It's Alive with Brad Season 3 Episode 2 Brad Cooks Crabs in Alaska (Part 2)
- April 26, 2018
- 9 min
In It's Alive with Brad season 3 episode 2, titled "Brad Cooks Crabs in Alaska (Part 2)," Brad continues his adventure in Alaska where he gets to cook some delicious crabs. The episode picks up where the first part left off, with Brad's boat trip to the remote location where the crabs are caught.
Upon arrival, Brad meets with the local fishermen who catch the crabs, and gets a primer on how to properly clean and cook them. Brad then heads to the kitchen to show off his culinary skills. He starts by making a traditional crab boil, with potatoes, corn, and sausage, all cooked together in a large pot.
As he cooks, Brad shares tips and tricks for working with crabs, like how to remove the legs and claws without damaging the meat. He also demonstrates how to properly crack the legs and claws to get the most meat out of the shell.
After the boil is finished, Brad moves on to making a crab linguine with garlic and lemon. He starts by cooking the linguine in a pot of boiling water. Meanwhile, he sautés garlic and chili flakes in a pan with olive oil. Once the linguine is cooked, he adds it to the pan with the garlic, along with the crab meat. He then squeezes fresh lemon juice over the top and adds some chopped parsley for color.

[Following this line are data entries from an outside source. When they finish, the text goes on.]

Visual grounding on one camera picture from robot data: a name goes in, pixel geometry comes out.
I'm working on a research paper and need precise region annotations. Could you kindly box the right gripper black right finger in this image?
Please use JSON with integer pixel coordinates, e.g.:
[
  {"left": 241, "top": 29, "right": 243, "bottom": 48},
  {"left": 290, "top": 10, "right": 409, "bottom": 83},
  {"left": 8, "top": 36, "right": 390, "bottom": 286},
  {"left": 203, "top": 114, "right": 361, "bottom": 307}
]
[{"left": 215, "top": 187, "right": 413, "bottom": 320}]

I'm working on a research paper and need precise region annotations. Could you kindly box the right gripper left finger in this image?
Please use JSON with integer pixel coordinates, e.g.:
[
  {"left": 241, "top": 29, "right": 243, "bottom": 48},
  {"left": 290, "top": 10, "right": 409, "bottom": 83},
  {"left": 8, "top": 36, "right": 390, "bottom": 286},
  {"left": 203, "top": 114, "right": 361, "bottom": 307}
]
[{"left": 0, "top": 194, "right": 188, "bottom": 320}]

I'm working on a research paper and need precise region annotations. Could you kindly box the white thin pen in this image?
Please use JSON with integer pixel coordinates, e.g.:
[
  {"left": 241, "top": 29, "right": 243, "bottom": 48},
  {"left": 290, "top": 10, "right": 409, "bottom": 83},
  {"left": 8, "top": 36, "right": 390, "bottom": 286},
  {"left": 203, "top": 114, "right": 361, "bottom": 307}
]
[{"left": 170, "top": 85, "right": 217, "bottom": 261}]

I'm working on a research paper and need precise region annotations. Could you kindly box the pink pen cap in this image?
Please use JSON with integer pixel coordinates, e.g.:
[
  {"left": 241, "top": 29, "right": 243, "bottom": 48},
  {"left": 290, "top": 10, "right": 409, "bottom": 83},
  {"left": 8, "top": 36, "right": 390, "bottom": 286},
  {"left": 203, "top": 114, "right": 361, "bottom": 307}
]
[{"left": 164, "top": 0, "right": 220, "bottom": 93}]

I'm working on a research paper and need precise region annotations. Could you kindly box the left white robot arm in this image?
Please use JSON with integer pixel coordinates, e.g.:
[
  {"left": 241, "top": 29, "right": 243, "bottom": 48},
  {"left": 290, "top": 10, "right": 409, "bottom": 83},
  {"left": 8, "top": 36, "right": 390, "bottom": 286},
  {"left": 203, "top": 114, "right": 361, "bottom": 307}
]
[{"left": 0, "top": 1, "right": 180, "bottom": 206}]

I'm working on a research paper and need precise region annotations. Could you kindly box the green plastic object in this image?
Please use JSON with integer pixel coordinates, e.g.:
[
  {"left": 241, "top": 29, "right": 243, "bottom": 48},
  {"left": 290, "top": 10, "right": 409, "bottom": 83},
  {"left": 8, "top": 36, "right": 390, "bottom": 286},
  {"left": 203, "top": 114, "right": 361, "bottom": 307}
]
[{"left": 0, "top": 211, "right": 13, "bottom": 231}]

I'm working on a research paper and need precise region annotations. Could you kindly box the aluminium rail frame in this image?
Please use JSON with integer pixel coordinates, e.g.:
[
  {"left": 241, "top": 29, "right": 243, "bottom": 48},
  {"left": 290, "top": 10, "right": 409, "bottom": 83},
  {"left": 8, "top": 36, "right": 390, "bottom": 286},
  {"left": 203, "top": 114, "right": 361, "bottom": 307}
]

Throughout the episode, Brad emphasizes the importance of using fresh, high-quality ingredients. He also showcases the stunning natural beauty of Alaska, as the camera pans over the mountains and glaciers in the background.
As the episode comes to a close, Brad shares a final meal of crab cakes with his fellow fishermen. They all gather around a bonfire, enjoying the fruits of their labor and the warmth of the fire.
Overall, "Brad Cooks Crabs in Alaska (Part 2)" is a delightful episode that highlights the beauty of Alaska and the deliciousness of fresh caught crab. Brad's enthusiasm and passion for cooking is infectious, and viewers will be inspired to try their hand at cooking with crab themselves.